George humorously reviews his firsts in the band that revealed him to the world, how he made every thoughtful gesture in the Faith years, how the world tour and attention drained him, and how, daring to question the status quo, he was slaughtered by Sony. George, who was aware that he had been overexposed in promoting Faith, wanted to slow down so that he would maintain health and room to grow. The greed of the music industry (which would crash years later) did not want even to consider the request. The legal fight was ugly, he lost and that image was marked in his trajectory. George wanted the freedom that was making Sony millions and he sang perfectly: You’ve got to give what you take.
And George Michael‘s beauty wasn’t (only) physical or vocal, his melodies and lyrics gained a maturity that makes him one of the greatest songwriters of all time. After he had gone through so much loss and conflict, he had no time for hypocrisy. That’s why he spoke and speaks with so many generations still.
For Brazilians, there is a special affection. It was in Rio de Janeiro, in 1991, that George Michael met the man who changed his life, Anselmo Feleppa. The romance of just 2 years encouraged the singer to come out as gay, start singing about serious topics and change his life. Anselmo died in 1993 as a result of AIDS and – according to the singer – from then on he entered a spiral explored by the tabloids. Losing his mother soon after, to cancer, contributed to the isolation that yielded the beautiful Older, in 1997.
George Michael Freedom: Uncut is a good way to remember and honor the artist. Responsible for the narrative, he doesn’t hide that he was always stubborn, demanding, and occasionally egocentric, but always honest. The documentary is about his musical legacy, including personal influences for each period, co-directed by a friend, musical partner, and confidant, David Austin. It aired on British TV in 2017, but now it won the “uncut” version, with home videos of George and Anselmo, among other images. Therefore, it does not address the singer’s last years or arrests for traffic violations in the 2000s, nor does it mention the boyfriends he had after Anselmo.

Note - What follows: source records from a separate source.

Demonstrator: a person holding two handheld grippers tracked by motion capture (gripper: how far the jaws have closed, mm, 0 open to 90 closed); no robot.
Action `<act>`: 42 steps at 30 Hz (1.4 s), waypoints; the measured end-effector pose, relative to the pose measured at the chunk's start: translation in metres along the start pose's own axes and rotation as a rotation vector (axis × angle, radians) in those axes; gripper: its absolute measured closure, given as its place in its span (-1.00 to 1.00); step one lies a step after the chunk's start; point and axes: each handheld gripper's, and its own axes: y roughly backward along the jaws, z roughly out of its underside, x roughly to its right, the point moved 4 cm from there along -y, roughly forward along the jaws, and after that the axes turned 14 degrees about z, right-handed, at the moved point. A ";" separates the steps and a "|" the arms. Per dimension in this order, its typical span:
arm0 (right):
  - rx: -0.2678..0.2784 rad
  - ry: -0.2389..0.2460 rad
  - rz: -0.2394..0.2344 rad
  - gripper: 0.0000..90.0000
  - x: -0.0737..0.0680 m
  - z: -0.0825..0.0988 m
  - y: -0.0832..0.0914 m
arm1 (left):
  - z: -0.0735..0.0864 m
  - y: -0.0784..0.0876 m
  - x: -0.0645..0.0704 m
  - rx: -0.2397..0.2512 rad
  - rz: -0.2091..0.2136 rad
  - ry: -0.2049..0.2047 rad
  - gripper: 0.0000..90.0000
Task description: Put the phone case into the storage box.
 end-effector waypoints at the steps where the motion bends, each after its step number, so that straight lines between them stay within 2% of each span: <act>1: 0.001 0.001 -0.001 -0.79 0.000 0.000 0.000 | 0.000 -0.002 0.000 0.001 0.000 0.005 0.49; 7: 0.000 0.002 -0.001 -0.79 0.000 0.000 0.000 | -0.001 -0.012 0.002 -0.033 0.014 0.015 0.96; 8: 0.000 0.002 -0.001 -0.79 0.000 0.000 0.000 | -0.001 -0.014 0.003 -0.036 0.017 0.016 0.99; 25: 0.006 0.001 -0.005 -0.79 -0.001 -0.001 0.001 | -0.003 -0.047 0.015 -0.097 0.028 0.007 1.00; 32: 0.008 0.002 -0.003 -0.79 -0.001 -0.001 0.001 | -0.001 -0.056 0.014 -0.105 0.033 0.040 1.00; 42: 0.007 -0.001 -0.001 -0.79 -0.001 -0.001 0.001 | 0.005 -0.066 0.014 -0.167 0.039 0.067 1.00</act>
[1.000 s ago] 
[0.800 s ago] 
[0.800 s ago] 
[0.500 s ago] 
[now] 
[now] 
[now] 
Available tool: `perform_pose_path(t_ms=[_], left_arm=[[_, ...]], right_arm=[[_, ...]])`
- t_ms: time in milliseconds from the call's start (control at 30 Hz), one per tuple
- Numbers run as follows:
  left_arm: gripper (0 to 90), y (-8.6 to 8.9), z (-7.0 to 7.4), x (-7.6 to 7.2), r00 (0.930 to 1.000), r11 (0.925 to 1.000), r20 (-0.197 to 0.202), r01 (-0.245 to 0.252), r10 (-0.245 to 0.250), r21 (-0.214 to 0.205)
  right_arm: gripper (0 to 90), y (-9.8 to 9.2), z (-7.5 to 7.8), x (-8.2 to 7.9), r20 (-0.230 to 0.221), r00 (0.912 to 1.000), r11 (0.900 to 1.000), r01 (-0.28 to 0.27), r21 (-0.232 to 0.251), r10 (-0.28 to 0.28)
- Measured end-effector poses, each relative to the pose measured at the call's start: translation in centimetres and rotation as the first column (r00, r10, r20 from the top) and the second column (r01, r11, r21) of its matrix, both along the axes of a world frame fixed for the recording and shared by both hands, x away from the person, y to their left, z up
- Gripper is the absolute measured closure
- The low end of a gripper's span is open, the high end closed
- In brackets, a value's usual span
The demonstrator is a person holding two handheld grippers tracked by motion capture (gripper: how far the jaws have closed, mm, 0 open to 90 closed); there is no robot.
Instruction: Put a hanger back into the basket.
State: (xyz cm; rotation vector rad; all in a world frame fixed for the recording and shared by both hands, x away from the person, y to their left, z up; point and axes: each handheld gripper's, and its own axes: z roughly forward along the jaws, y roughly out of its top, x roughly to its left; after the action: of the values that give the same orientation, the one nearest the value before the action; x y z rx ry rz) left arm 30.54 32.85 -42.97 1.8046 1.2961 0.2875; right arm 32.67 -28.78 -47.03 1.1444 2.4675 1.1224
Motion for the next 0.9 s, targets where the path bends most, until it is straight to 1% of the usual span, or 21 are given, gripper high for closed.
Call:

Two excerpts are particularly moving, when he recalls the controversy and his identification with black music, as well as the recognition that made him a white artist topping the black charts as well. And the Freddie Mercury tribute show, where George sang Somebody to Love to Anselmo, who was in the audience.
In the end, what remains is the music and the brilliance of George Michael is undeniable. He is missed. Dearly.